**YOUR INSTRUCTIONS**:
I need the number of lines in the data that include "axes"; reply with that number alone.
BEGIN INFORMATION SHOWN
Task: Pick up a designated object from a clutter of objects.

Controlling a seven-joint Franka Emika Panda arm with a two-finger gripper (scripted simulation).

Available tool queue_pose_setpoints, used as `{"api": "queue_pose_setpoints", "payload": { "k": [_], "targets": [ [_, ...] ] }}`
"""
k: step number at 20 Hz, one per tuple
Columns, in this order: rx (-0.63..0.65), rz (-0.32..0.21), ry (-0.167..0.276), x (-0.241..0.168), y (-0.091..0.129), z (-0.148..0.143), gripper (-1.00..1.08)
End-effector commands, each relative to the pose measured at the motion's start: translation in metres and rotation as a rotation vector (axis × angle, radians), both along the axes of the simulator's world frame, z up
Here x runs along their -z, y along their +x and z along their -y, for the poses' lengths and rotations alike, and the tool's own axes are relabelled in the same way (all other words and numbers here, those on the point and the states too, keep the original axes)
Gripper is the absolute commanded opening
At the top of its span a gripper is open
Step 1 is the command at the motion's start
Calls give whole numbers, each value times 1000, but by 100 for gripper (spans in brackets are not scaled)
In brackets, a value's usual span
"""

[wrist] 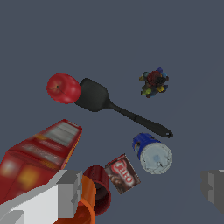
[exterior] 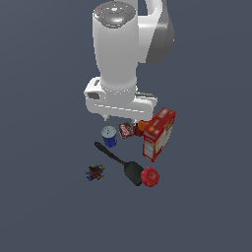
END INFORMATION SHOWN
**ANSWER FOR THIS EXERCISE**:
2